San Miguel Corporation (SMC) can neither claim nor achieve sustainability leadership while taking charge of continued expansion of fossil fuels in the Philippines, sustainability think-tank Center for Energy, Ecology, and Development (CEED) and fellow environmental advocates said on Thursday.
The comment comes after SMC CEO Ramon Ang announced “an ambitious sustainability goal to become better socially, environmentally, and as a business” during the conglomerate’s Annual Stockholders Meeting (ASM) earlier this week, a commitment which includes “achieving net zero emission by 2050.”
“Fossil fuels clearly still take center stage for San Miguel Corporation. This net-zero pledge is meaningless for as long as it aggressively builds new gas and coal capacity, and for as long as it fails to set a roadmap for urgently phasing out existing fossil fuel businesses. With the world about to breach the 1.5 degree C limit set by the Paris Agreement to avert even more catastrophic climate changes, its insistence on dirty and costly energy eclipses any net-zero pledge,” said Gerry Arances, Executive Director of CEED.
At 14 GW, SMC has the biggest pipeline for new gas capacity in the Philippines and Southeast Asia. In a report published in time for SMC’s ASM, CEED urged SMC to address the contradictions in its energy business directions – a call that is carried by fellow advocates.
“Fossil giant SMC ironically has among the biggest commitments for clean energy among other players, including a pledge for 10GW of new renewables and expansion of its battery energy storage system portfolio to 1,000 MWh nationwide. This is telling of SMC’s unique potential to be instrumental to a renewable energy transition, which it chooses to ignore to the detriment of communities host to its fossil fuel facilities, national climate ambitions, and consumers who suffer increasing power prices – especially with LNG now coming in. For the benefit of Filipinos and the health of our environment and climate, SMC must abandon its gas plans,” said Bishop Gerry Alminaza of the Diocese of San Carlos, and convenor of advocacy group WagGas.
“At the same time, SMC is also creating risks for itself,” warned Arances.

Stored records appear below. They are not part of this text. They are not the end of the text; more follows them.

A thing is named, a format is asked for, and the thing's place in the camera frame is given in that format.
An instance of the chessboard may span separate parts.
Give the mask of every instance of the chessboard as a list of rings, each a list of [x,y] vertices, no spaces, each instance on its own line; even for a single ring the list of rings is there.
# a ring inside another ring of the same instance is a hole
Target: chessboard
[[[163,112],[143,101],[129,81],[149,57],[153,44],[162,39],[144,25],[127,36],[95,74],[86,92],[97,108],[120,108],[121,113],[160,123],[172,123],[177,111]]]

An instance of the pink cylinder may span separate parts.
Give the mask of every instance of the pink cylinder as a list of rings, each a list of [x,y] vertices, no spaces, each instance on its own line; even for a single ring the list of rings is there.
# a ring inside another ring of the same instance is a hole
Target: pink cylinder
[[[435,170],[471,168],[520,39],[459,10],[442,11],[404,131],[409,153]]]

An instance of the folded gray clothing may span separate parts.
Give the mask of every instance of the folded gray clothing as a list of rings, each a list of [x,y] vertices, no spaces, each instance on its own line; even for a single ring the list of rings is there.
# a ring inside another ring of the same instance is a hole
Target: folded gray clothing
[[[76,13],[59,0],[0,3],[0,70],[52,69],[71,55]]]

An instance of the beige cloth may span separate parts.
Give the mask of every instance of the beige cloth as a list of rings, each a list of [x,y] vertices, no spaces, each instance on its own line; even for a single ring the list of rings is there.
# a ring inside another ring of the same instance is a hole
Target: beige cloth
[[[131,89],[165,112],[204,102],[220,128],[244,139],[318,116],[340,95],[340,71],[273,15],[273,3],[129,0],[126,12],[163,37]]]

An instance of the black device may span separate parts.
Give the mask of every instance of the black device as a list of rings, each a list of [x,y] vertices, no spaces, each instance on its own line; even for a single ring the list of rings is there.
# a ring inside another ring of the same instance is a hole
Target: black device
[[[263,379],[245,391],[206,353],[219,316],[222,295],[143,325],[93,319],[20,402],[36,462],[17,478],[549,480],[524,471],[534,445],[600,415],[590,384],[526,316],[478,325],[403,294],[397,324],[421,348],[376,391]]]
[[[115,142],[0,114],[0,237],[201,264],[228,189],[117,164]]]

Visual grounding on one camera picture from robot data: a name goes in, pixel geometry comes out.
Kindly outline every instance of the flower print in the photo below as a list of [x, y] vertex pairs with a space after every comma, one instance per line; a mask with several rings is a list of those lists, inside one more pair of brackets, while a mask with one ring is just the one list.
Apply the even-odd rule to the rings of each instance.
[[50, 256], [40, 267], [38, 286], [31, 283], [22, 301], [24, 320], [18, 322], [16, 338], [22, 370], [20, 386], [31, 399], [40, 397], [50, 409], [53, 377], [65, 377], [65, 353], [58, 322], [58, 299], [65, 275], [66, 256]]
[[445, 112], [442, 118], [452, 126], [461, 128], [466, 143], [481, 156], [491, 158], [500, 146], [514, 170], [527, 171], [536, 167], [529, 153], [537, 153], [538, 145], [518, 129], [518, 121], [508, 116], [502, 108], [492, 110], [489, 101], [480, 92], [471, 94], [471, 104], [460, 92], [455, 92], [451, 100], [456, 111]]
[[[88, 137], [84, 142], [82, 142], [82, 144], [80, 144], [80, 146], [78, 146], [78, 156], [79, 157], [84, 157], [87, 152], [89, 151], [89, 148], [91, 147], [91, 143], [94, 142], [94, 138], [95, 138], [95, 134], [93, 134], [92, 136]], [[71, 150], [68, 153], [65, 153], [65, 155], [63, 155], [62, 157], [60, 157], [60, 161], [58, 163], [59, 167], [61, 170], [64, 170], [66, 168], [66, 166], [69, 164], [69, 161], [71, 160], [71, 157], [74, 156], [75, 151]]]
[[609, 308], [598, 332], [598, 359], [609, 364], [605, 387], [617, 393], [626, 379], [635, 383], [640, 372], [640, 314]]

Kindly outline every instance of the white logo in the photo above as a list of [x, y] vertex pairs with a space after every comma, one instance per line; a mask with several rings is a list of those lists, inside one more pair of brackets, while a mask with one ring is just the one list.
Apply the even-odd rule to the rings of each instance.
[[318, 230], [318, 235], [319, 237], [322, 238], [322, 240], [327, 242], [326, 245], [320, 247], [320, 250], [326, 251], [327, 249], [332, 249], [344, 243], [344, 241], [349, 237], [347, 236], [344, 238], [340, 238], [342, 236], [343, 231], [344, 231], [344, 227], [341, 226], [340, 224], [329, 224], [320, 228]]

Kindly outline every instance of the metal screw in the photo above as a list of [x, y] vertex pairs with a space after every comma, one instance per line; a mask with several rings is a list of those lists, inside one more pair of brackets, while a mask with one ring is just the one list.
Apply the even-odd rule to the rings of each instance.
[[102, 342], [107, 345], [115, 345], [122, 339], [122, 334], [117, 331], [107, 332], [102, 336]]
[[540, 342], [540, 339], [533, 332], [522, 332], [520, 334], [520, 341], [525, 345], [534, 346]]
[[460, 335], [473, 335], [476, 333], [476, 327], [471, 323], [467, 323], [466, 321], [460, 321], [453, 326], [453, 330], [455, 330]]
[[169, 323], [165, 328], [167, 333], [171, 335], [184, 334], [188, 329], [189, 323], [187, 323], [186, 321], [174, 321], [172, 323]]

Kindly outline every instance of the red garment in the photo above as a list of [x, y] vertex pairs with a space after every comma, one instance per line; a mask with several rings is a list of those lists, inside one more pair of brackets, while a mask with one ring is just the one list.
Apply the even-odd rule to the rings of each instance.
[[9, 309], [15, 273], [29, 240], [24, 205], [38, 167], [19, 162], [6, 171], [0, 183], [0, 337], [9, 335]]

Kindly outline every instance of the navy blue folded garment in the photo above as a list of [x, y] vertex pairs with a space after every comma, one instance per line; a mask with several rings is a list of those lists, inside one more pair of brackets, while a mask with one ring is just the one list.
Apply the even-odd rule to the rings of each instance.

CEED and other civil society partners, particularly groups seeking to protect the biodiverse Verde Island Passage – the site of an existing 1,200 MW gas plant and a nearly constructed new LNG power plant both owned by SMC, are actively engaging banks and investors with financial relations with San Miguel Corporation and its controversial energy projects. The briefing comes in the lead up to another series of engagements with SMC’s financiers in the United States.
“SMC’s financiers have the right and responsibility to know that the company is using their money to harm biodiversity, people, and the Philippines’ hope for an urgent shift to 100% clean and affordable renewable energy. They must also know that civic movements and communities are not merely standing by as SMC wreaks havoc with its fossil fuel obsession, and that this opposition will continue to pose serious challenges for San Miguel’s business operations. These financiers have the capacity to either influence the energy transition directions of SMC to genuinely advance sustainability, or to drop it as a client in accordance to their own sustainability policies and portfolio guidelines,” said Arances.